Overall survival data were available for the AML cohort of the TCGA repository – which reveals a prognostic advantage for patients harboring high PPP1R13B expression levels (Fig. 2D/E), with a median OS of 26.4 months vs. 19.2 months of the PPP1R13Blow expressors - whereas formal significance was borderline not met due to the small numbers of patients in the cohorts.

Attenuation of PPP1R13B mRNA expression is a prognostic factor in distinct AML subentities

To further validate these observations in a well-defined AML patient cohort, we identified two transcriptomic datasets in the gene expression omnibus (GEO) repository with published follow-up data and mutation status for a selected set of established prognostic genes useful to assess for the correlation between PPP1R13B expression levels and survival data (GEO accession numbers GSE1159 [14] and GSE6891 [15].
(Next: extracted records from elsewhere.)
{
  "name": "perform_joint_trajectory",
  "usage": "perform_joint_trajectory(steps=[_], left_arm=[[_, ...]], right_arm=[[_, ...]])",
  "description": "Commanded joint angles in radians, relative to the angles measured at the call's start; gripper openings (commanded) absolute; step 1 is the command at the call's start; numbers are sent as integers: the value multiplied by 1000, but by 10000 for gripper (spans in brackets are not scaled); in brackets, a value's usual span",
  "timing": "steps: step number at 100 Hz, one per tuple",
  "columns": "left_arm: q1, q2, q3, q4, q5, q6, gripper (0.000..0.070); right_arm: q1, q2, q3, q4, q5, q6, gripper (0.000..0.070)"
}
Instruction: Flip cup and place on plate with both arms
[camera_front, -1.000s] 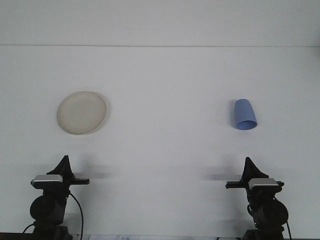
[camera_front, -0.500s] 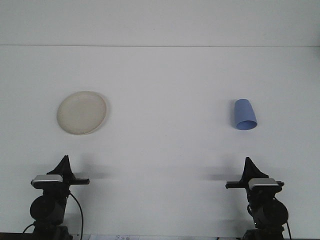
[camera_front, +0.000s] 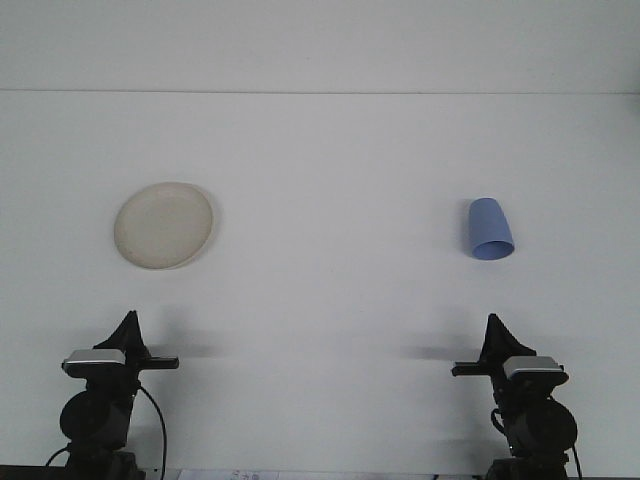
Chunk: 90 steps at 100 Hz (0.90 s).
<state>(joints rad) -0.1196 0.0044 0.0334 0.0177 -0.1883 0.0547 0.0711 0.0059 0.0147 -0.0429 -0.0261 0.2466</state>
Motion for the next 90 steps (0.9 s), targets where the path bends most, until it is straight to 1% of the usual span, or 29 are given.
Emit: perform_joint_trajectory(steps=[1, 7, 15, 19, 24, 27, 29, 31, 33, 38, 40, 41, 43, 53, 64, 81, 90], left_arm=[[2, -1, -19, 13, -4, 8, 15], [2, -1, -19, 13, -4, 8, 15], [2, -1, -19, 13, -4, 8, 15], [2, -1, -19, 13, -4, 8, 15], [2, -1, -19, 13, -4, 8, 15], [2, -1, -19, 13, -4, 8, 15], [2, -1, -19, 13, -4, 8, 15], [2, -1, -19, 13, -4, 8, 15], [2, -1, -19, 13, -4, 8, 15], [2, -1, -19, 13, -4, 8, 15], [2, -1, -19, 13, -4, 8, 15], [2, -1, -19, 13, -4, 8, 15], [2, -1, -19, 13, -4, 8, 15], [2, -1, -19, 13, -4, 8, 15], [2, -1, -19, 13, -4, 8, 15], [2, -1, -19, 13, -4, 8, 15], [2, -1, -19, 13, -4, 8, 15]], right_arm=[[1, -5, 12, 36, 4, 95, 3], [1, -4, 60, 34, 37, 132, 3], [1, 24, 153, 13, 106, 125, 2], [1, 58, 224, -13, 135, 102, 2], [1, 107, 310, -50, 154, 55, 4], [1, 142, 360, -71, 159, 20, 23], [1, 167, 394, -83, 158, -6, 65], [1, 192, 426, -97, 158, -27, 131], [1, 217, 457, -110, 158, -45, 214], [1, 281, 528, -145, 159, -76, 451], [1, 306, 553, -158, 159, -85, 527], [1, 318, 565, -165, 159, -90, 556], [1, 341, 587, -177, 159, -98, 591], [0, 436, 663, -216, 165, -136, 597], [0, 486, 677, -217, 164, -167, 596], [-6, 507, 629, -194, 165, -275, 595], [-28, 505, 564, -140, 153, -301, 589]])
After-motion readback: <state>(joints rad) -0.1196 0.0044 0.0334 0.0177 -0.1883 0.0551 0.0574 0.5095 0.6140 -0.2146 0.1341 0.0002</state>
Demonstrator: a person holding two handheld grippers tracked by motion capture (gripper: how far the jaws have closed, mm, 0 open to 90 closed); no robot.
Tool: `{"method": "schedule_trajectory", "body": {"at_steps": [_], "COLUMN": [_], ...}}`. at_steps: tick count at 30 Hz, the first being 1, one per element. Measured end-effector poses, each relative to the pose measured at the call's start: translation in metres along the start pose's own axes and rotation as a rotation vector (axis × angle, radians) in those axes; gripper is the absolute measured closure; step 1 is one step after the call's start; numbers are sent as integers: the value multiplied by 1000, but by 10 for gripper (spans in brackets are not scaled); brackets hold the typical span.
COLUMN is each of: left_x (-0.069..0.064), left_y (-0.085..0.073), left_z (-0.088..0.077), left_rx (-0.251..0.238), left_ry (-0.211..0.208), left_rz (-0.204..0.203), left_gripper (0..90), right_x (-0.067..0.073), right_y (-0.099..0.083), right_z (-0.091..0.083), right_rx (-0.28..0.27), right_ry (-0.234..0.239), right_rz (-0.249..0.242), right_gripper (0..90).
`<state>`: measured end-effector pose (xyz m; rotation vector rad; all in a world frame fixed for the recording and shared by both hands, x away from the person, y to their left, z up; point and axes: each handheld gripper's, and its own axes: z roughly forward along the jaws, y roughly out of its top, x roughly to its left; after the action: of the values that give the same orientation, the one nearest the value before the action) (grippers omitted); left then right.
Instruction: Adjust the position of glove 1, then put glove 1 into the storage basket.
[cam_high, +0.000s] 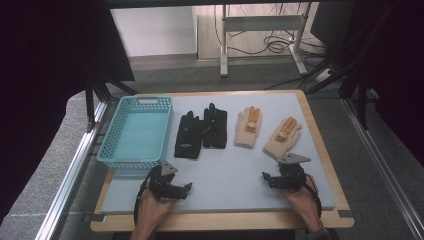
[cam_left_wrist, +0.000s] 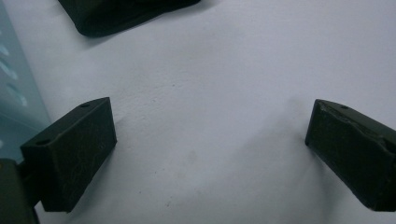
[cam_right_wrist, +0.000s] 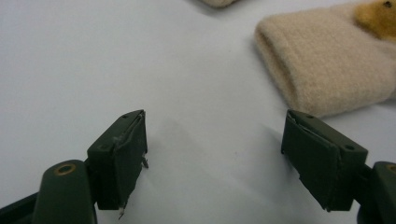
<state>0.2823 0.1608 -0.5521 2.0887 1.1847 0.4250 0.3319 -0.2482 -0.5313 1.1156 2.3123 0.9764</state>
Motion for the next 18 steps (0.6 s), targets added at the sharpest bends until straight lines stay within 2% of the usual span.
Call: {"method": "schedule_trajectory", "body": {"at_steps": [18], "left_x": [-1], "left_y": [-3], "left_z": [-1], "left_rx": [-19], "left_ry": [8], "left_rz": [-4], "left_gripper": [40], "right_x": [0], "right_y": [0], "right_z": [1], "right_rx": [5], "right_ry": [7], "right_rz": [-5], "right_gripper": [187]}}
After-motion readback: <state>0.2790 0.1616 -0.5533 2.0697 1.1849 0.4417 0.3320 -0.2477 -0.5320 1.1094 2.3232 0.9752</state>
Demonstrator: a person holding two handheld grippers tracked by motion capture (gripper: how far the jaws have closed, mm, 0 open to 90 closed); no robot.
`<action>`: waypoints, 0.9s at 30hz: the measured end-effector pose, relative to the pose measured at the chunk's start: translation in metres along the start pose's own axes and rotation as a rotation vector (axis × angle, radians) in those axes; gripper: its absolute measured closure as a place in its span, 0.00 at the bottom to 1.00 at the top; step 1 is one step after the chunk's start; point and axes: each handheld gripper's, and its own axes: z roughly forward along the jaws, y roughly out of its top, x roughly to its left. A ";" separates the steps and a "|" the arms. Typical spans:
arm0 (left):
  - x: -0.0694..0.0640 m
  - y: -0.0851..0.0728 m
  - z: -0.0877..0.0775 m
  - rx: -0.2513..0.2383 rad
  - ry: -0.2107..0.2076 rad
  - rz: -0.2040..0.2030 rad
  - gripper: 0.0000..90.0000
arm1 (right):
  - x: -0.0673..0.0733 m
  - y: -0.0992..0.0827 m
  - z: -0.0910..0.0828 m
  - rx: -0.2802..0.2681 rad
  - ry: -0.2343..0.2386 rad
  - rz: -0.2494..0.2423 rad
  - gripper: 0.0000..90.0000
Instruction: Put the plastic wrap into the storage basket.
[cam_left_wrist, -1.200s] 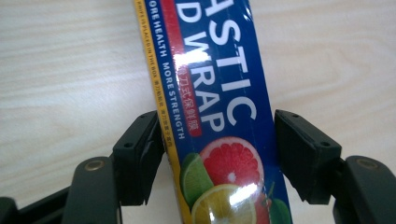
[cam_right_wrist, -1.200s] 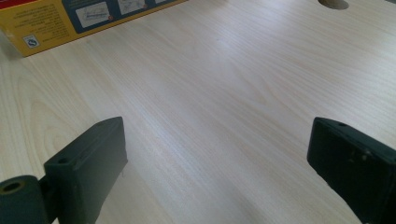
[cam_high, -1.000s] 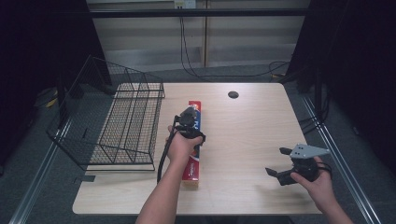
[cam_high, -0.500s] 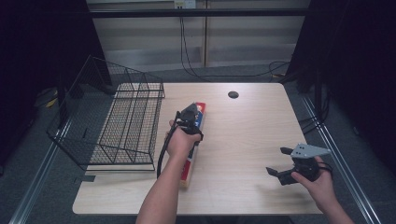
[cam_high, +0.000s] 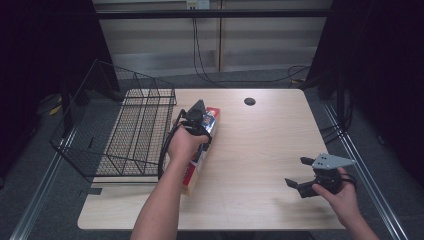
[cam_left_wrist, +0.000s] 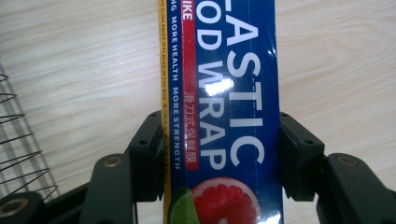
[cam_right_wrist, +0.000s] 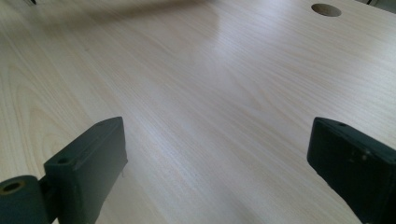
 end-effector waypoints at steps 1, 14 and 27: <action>0.001 0.000 -0.002 0.000 -0.009 -0.007 0.48 | 0.000 0.000 0.000 -0.001 -0.001 0.000 0.05; 0.006 0.004 -0.032 0.001 -0.031 -0.006 0.48 | -0.002 0.000 -0.002 -0.009 0.001 0.006 0.05; 0.013 0.007 -0.056 0.001 -0.021 -0.001 0.48 | -0.001 0.001 -0.004 -0.013 -0.006 0.006 0.05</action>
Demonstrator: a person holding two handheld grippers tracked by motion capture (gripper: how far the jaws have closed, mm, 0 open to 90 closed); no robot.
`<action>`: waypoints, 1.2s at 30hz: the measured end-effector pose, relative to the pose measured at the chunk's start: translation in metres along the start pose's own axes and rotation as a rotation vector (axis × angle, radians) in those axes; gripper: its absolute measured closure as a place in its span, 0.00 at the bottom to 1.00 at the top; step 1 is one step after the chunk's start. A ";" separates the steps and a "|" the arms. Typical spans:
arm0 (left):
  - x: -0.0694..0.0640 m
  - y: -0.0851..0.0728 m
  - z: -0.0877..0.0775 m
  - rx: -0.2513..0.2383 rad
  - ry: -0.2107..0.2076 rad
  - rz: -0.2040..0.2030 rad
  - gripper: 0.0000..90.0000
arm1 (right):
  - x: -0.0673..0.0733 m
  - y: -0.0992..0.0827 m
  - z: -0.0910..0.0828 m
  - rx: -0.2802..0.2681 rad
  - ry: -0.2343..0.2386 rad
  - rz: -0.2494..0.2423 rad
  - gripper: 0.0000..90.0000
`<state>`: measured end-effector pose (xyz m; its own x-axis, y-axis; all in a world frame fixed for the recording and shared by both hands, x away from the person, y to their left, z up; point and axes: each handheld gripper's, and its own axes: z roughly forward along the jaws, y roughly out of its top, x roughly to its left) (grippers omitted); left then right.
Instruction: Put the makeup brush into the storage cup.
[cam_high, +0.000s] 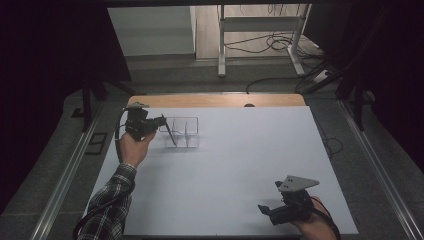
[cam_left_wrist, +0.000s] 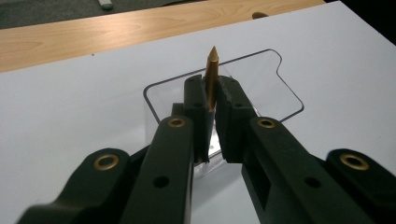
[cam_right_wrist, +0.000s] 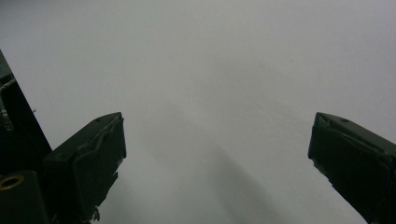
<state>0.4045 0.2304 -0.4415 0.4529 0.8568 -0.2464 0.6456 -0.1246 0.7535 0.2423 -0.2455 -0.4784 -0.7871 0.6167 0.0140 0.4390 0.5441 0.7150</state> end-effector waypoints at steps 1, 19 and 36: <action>0.000 -0.001 0.001 0.001 0.000 -0.002 0.94 | 0.000 0.000 0.000 0.001 0.000 0.000 0.05; 0.005 -0.006 0.005 -0.020 -0.027 -0.047 0.84 | 0.000 -0.001 0.002 0.017 0.005 -0.008 0.05; 0.006 -0.007 -0.002 -0.080 0.018 -0.042 0.35 | 0.001 -0.001 0.002 0.020 0.004 -0.011 0.05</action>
<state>0.4014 0.2376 -0.4471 0.4147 0.8693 -0.2689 0.6123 -0.0480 0.7892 0.2423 -0.2439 -0.4806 -0.7937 0.6082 0.0093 0.4391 0.5623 0.7007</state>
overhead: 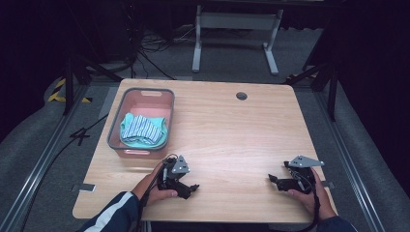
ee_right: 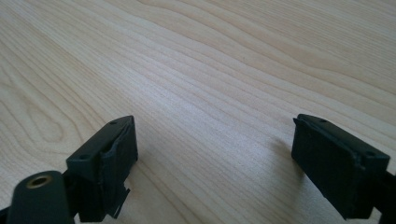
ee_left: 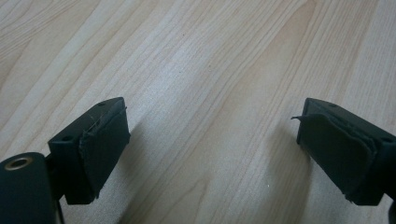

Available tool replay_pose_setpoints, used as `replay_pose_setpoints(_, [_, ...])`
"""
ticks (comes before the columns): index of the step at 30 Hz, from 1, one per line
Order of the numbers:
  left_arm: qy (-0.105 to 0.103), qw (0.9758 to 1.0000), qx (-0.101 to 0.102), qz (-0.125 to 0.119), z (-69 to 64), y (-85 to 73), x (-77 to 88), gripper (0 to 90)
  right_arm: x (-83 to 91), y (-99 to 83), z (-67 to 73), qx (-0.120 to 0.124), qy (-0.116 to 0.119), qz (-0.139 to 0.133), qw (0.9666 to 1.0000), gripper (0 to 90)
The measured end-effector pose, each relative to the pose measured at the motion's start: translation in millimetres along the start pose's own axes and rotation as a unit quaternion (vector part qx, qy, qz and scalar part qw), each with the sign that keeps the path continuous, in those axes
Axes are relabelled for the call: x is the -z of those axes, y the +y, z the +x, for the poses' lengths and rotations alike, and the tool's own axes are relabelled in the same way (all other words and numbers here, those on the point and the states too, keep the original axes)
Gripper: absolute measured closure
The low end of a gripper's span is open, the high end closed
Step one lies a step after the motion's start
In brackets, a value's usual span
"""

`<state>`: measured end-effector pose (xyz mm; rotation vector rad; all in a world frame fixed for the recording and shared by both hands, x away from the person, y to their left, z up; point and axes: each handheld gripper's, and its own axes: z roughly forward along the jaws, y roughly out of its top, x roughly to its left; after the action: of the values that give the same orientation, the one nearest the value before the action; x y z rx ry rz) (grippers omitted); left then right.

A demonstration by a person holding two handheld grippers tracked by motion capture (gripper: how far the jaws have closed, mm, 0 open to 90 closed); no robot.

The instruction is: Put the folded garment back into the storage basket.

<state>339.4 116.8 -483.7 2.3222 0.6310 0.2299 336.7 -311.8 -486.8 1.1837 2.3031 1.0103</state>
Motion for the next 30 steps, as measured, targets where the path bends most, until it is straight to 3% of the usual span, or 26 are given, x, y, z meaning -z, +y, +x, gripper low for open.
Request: replay_pose_setpoints(30, [0.001,1.0,-0.001,0.005,0.0,0.8,-0.3,7.7,0.7,-0.6,0.1,-0.001,0.0,-0.001,1.0,14.9])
Univariate analysis of the entire population did not reveal a significant difference in survival rates according to PPP1R13B mRNA levels (p = 0.058). However, multivariate analysis of selected prognostically relevant mutations predicting for a good (mut-NPM1, mut-CEBPA) or adverse outcome (FLT3 ITD) according to the revised ELN 2022 genetic risk classification [21] reveal that assessment of PPP1R13B mRNA expression provides additional prognostic information, which is not reflected by the ELN risk score (Fig. 3A–F).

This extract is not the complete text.